Spitfires fined $400,000, lose draft picks

The Windsor Spitfires organization was fined $400,000 by the OHL for recruitment violations....

The Windsor Spitfires organization was fined $400,000 by the OHL for recruitment violations. (Michael Purvis/QMI Agency/Files)

MORRIS DALLA COSTA, QMI Agency

, Last Updated: 9:51 PM ET

The knocking you are hearing may be the knees of Ontario Hockey League general managers, knocking with fear as they find out the hammering the Windsor Spitfires took from the league for cheating.

It was inevitable that someone in the OHL was going to get caught with their hand in the cookie jar. Over the years the OHL has managed to lure many top-notch young players from U.S. collegiate ranks. The OHL teams will tell you that their reputation as the best hockey development league in the world is the biggest lure, but that their rather generous school packages guaranteeing a player has his post-secondary school education paid for if he doesn't make the pros is another reason players defect from the collegiate ranks.

No one is suggesting all the defections are caused by a brown envelope slipped under the table but it would be disingenuous to believe everything is totally above board. It's a situation of the rich-get-richer.

The OHL must have believed the same thing because in 2009 they established an enforcement program and they caught their biggest fish when they netted the Spitfires.

The OHL investigated two separate incidents and then brought the hammer down.

The Spitfires were fined a total of $400,000 and will forfeit first-round draft selections in 2013, 2014 and 2016 and second-round choices in 2015 and 2017.

"The league conducted two separate investigations ... after considering all the facts, I was persuaded that the Windsor Spitfires Hockey Club violated the league's player benefit and recruitment rules and policies," OHL commissioner David Branch said. "While the penalties may appear to be severe, the league and its member teams recognize for any such violations of our recruitment/benefit rules and policies, we must send a strong message to preserve the integrity of our league."

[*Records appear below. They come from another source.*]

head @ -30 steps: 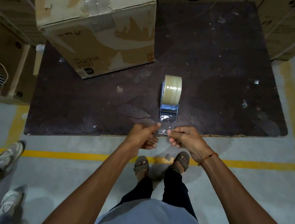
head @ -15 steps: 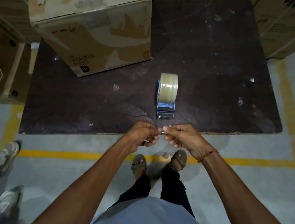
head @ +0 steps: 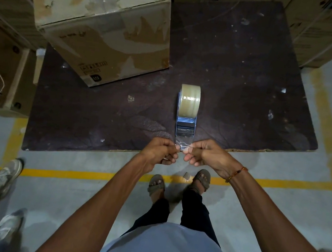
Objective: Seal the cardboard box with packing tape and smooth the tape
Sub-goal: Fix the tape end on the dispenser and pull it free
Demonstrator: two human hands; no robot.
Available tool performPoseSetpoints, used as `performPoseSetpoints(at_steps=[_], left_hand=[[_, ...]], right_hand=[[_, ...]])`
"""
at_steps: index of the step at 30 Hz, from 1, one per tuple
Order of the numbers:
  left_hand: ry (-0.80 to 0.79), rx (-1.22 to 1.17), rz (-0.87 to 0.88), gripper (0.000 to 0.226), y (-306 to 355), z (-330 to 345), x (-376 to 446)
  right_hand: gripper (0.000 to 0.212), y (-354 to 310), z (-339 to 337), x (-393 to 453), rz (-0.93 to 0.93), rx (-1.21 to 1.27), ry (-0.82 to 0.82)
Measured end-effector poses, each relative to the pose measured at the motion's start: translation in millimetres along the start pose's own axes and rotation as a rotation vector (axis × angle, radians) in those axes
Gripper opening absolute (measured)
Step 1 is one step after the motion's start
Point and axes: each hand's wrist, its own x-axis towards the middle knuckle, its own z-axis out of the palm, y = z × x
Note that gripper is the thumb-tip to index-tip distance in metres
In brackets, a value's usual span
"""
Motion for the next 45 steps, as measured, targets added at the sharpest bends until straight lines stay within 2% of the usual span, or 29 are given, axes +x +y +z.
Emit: performPoseSetpoints(at_steps=[5, 12, 15, 20, 24, 26, 30, 36, 39, 41, 45], left_hand=[[0.012, -0.007, -0.064, 0.016, 7, 1, -1], [0.082, -0.035, -0.045, 0.028, -1, 7, -4], [0.041, -0.034, -0.034, 0.021, -4, 12, -3], [0.065, 0.002, 0.044, 0.009, -5, 15, 4], [0.066, 0.015, 0.053, 0.011, -6, 16, 5], [0.078, 0.004, 0.044, 0.010, -6, 16, 4], [0.088, 0.006, 0.032, 0.021, -8, 12, 5], [0.100, -0.011, 0.018, 0.035, -8, 8, 7], [0.071, 0.083, 0.010, 0.039, -7, 1, 5], [0.106, 0.200, 0.037, 0.039, -4, -7, 4], [0.347, 0.304, 0.270, 0.027, 13, -26, 14]], right_hand=[[0.014, 3, -1, 1, -0.015, 0.014, 0.053], [0.016, 9, -3, -3, -0.007, 0.071, 0.071], [0.018, 8, -4, -3, -0.009, 0.066, 0.068], [0.019, 6, -3, -3, -0.014, 0.042, 0.080], [0.025, 5, 3, -2, -0.026, 0.046, 0.106], [0.021, 6, 6, -1, -0.027, 0.041, 0.112], [0.011, 7, 6, 1, -0.016, 0.010, 0.092], [0.013, 3, 4, 0, -0.004, 0.019, 0.042], [0.018, 2, 0, -2, 0.007, 0.013, 0.035], [0.021, 1, -7, -5, -0.002, -0.025, 0.080], [0.022, -9, -22, -2, -0.134, -0.042, 0.332]])
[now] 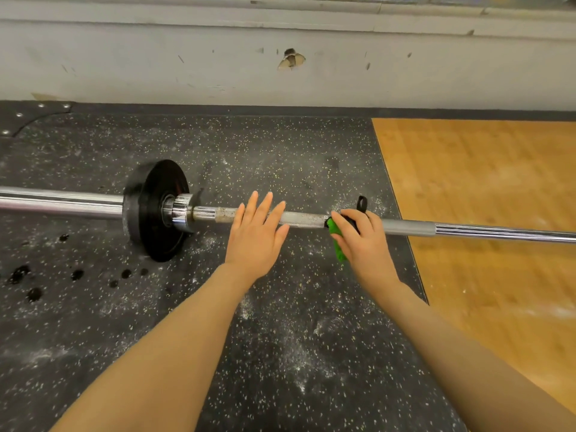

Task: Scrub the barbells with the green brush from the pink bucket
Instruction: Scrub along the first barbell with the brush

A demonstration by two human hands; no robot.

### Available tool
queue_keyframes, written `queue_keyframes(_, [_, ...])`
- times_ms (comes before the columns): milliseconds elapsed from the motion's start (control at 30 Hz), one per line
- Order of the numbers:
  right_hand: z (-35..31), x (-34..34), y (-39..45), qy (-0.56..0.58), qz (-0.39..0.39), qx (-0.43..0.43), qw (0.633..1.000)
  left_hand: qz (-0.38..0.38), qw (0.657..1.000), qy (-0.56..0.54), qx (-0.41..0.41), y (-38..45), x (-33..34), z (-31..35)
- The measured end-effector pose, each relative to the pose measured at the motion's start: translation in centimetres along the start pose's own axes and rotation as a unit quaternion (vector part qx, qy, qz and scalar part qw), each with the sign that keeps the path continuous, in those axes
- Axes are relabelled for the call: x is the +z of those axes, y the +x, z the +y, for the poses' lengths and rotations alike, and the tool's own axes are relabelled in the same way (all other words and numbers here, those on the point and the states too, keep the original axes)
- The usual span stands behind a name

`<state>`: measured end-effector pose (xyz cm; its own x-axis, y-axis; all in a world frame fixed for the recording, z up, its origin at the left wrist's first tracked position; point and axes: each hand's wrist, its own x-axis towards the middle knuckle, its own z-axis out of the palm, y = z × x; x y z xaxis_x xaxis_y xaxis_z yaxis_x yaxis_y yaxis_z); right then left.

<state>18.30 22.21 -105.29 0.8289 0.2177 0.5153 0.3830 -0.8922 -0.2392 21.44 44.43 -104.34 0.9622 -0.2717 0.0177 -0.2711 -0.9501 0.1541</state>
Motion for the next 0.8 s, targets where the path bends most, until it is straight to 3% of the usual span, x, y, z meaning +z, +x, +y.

The league won't release any other information, such as what players were involved or what the actual violations where.

"This is not about players, this is about the Windsor Spitfires hockey club," Branch said. "We hope to keep the focus on them. What I can't suggest is what Windsor may choose to say at the end of the day nor do I want to put a muzzle on them."

Branch said the investigation took "just over a year."

Branch went on to say the league has looked into a number of situations since 2010, when Ken Miller was hired as director of security and no other investigation until this one was conclusive.

There is no question Miller will be a busy dude, especially since the long list of players who make U-turns in a hurry is significant.

Earlier this summer the Michigan Daily, a student newspaper at the University of Michigan, wrote a story that quoted an anonymous source indicating the Kitchener Rangers offered Winnipeg Jets prospect Jacob Trouba $200,000 in lieu of an education package to play for the Rangers. The Rangers are suing the newspaper for libel, claiming the information is false.

"The league did look into that," Branch said. "That is an example of concerns that as teams collectively we have had. We instructed an officer to investigate, which he did do. He was thorough and his recommendation was there was no substance to the allegations."

There will be plenty of cheering with the league's decision. It isn't just the fact Windsor was caught. It's the fact a "have" team got caught. The OHL is a funny organization. Behind the scenes, have-not teams complain about the have teams bending the rules and using their wallets to attract the best players.

The usual subjects of the behind-the-back complaining are Windsor, London, Kitchener, Plymouth among others. That's often where the top players eventually wind up.

But when it comes to publicly calling teams out, no one does it for fear they will be frozen out of the OHL brotherhood. Still, many teams wouldn't mind seeing the big boys slapped around.

The ruling against Windsor is a landmark decision. It's going to make life uncomfortable in the world of brown envelopes in the OHL because it's going to be more difficult to get them delivered.

Oh yeah, it also proves that brown envelopes indeed exist.

SPITFIRES RESPOND

"We are in receipt of the decision by the Ontario Hockey League regarding the Windsor Spitfires hockey club and completely deny all accusations that have been put forward. It is the team's position that there is no evidence to support this decision, nor did the league follow due process or its own rules regarding procedural fairness in the making of this decision.

"We will pursue all avenues of appeal regarding the decision made by the commissioner, David Branch. We are proud members of the Ontario Hockey League and will be vigorously defending the well-deserved and established reputation of our hockey club as an exemplary organization both on and off the ice, through the appropriate appeal process.

"We will have no further comment until the appeal process is complete, in which we are confident will result in this decision being overturned."